Quindi tale questione è stata risolta con molta facilità, e da tempo,
proprio dalla politica della pena e lo si potrebbe dimostrare con un
volumone di esempi. Sarà perciò l'uscita dal sistema penale a ridare
importanza al valore in sé della singola vita umana, a far sì che
l'omicidio possa essere riconsiderato il dramma umano più intenso:
l'istituto della pena lo ha semmai banalizzato.
3.
L'ergastolo. Di questo luogo comune ho già brevemente accennato: si
afferma che in Italia l'ergastolo non esiste più "realmente".
Il fatto grave è che questa affermazione è spesso sostenuta da politici
e giuristi che si proclamano progressisti, i quali la usano per giungere a
una conclusione paradossale: dicono di essere contrari alla proposta di
abolire l'ergastolo perché esso di fatto non esisterebbe... Si devono
mettere d'accordo con se stessi: perché si agitano tanto per un problema
che secondo loro non esiste?
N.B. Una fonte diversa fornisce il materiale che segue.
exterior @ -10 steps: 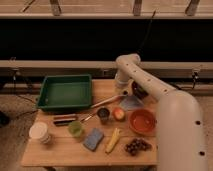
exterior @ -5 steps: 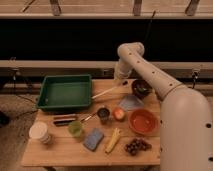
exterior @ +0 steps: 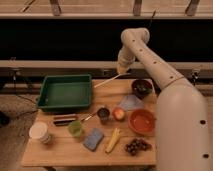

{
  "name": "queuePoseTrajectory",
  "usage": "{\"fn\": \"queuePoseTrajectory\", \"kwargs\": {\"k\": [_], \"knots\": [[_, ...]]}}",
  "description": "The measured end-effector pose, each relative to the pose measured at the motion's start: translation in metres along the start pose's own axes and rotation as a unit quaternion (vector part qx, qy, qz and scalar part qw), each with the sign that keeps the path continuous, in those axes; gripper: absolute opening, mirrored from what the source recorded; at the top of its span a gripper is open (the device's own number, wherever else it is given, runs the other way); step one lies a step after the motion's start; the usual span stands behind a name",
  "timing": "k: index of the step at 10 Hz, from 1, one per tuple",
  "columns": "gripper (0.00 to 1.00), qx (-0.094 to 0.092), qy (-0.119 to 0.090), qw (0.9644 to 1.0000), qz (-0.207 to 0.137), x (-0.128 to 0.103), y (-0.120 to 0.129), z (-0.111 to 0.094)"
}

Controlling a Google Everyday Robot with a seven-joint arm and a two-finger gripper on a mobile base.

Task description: Place brush in tray

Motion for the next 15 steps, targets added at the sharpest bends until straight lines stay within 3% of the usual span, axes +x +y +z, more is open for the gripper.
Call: {"fn": "queuePoseTrajectory", "kwargs": {"k": [2,4,7,11,15], "knots": [[0.00,0.012,0.000,0.9999,0.003,0.001,-0.014,-0.027],[0.00,0.018,-0.013,0.9997,-0.006,-0.013,-0.019,-0.049],[0.00,0.016,-0.052,0.9977,-0.039,-0.063,-0.010,-0.062],[0.00,-0.016,-0.107,0.9912,-0.077,-0.139,0.012,-0.040],[0.00,-0.047,-0.139,0.9848,-0.094,-0.192,0.004,-0.009]]}}
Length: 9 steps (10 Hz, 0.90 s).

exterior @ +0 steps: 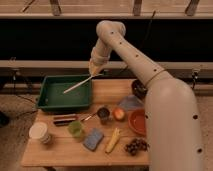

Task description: Place brush in tray

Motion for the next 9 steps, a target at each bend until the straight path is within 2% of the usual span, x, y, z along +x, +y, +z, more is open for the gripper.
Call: {"fn": "queuePoseTrajectory", "kwargs": {"k": [3,6,7,9], "knots": [[0.00,-0.005,-0.020,0.9998,0.000,-0.012,-0.008,0.024],[0.04,0.001,-0.050,0.9988,0.001,-0.033,-0.017,0.041],[0.18,0.012,-0.072,0.9973,0.003,-0.042,-0.021,0.042],[0.36,0.027,-0.091,0.9955,0.000,-0.053,-0.024,0.043]]}}
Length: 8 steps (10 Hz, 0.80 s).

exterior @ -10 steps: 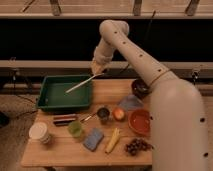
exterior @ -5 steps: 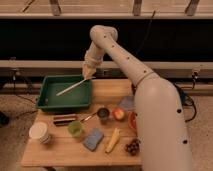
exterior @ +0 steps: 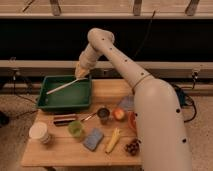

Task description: Place brush in tray

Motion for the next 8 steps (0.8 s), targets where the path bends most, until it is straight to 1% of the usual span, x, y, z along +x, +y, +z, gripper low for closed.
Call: {"fn": "queuePoseTrajectory", "kwargs": {"k": [1,2,8], "knots": [[0.47,0.010,-0.015,0.9998,-0.002,-0.0042,-0.0010,0.0014],[0.51,0.012,-0.018,0.9998,-0.001,-0.0030,-0.0004,0.0003],[0.51,0.012,-0.018,0.9998,-0.001,-0.0034,-0.0005,0.0004]]}}
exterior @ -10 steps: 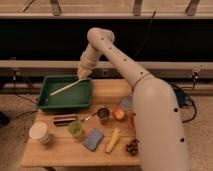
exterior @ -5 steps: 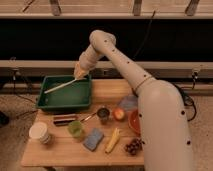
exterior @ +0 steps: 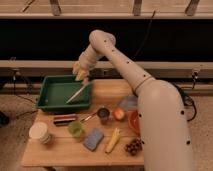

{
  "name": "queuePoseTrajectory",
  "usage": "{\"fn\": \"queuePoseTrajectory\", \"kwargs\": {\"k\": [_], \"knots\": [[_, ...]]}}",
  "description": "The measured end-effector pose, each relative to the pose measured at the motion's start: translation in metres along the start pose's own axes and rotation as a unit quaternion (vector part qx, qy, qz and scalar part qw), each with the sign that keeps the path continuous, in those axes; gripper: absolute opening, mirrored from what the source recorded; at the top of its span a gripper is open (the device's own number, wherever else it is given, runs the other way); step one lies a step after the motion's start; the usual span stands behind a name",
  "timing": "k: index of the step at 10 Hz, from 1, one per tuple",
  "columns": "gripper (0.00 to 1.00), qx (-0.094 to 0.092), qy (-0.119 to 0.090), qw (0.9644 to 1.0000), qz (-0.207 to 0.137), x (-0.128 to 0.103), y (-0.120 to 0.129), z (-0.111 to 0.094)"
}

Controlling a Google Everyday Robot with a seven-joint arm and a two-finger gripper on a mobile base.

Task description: Place brush in tray

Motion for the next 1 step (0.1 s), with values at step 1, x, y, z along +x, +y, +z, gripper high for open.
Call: {"fn": "queuePoseTrajectory", "kwargs": {"k": [1], "knots": [[0.51,0.000,0.000,1.0000,0.000,-0.0003,-0.0001,0.0002]]}}
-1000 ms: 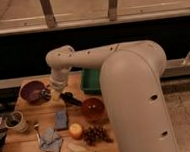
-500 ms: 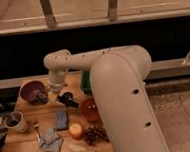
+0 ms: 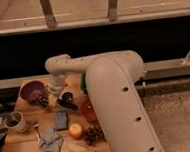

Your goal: Place brush in table surface

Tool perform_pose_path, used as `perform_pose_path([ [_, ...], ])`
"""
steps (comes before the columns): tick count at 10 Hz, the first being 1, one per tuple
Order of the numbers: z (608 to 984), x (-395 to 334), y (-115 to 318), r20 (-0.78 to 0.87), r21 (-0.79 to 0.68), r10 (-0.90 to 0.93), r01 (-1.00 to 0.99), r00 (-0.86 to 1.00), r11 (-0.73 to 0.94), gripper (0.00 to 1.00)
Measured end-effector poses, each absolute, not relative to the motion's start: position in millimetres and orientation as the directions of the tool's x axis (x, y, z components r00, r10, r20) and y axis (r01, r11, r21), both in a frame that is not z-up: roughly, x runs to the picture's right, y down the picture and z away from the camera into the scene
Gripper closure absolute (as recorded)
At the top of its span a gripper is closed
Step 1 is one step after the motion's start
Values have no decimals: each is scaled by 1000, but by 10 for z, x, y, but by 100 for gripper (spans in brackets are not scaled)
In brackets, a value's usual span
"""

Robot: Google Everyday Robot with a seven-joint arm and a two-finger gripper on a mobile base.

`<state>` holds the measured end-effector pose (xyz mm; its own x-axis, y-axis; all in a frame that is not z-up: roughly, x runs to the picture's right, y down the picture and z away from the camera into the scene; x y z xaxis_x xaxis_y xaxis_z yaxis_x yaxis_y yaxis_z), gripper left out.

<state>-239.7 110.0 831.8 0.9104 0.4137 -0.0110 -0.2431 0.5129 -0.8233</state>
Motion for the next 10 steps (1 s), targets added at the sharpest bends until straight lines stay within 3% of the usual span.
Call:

Perché non fanno un censimento delle persone
recluse da ben più di 20 anni? Mentre in Germania se ne fanno 15, in
Francia 19, nei paesi scandinavi non parliamone... L'incoerente
ragionamento serve a difendere l'ergastolo e le pene lunghissime senza
dirlo esplicitamente. L'attuale ministro della giustizia Flick, per
esempio, si è detto contrario a un indulto «generale» a favore dei
detenuti per fatti di lotta armata. In realtà la stragrande maggioranza
dei detenuti per quei reati è uscita di prigione da molti anni, spesso
con sconti di pena «vergognosi». La realtà dunque è che il ministro,
anche se non lo dice, non ha invece nulla in contrario a che scontino la
pena fino all'annientamento coloro che non intendono contrattare le loro
idee per ragioni etiche. Viceversa bisognerà sostenere con forza che
certe lunghe pene sono particolarmente assurde sempre, qualunque reato si
sia compiuto, anche il più abietto, e che i cambiamenti d'idea avranno
tanto più valore quanto meno avranno a che fare con ragioni interessate.
L'ultimo limite di questo lavoro è assoluto, una carenza alla quale non posso rimediare: non vi si parla in modo specifico della detenzione femminile.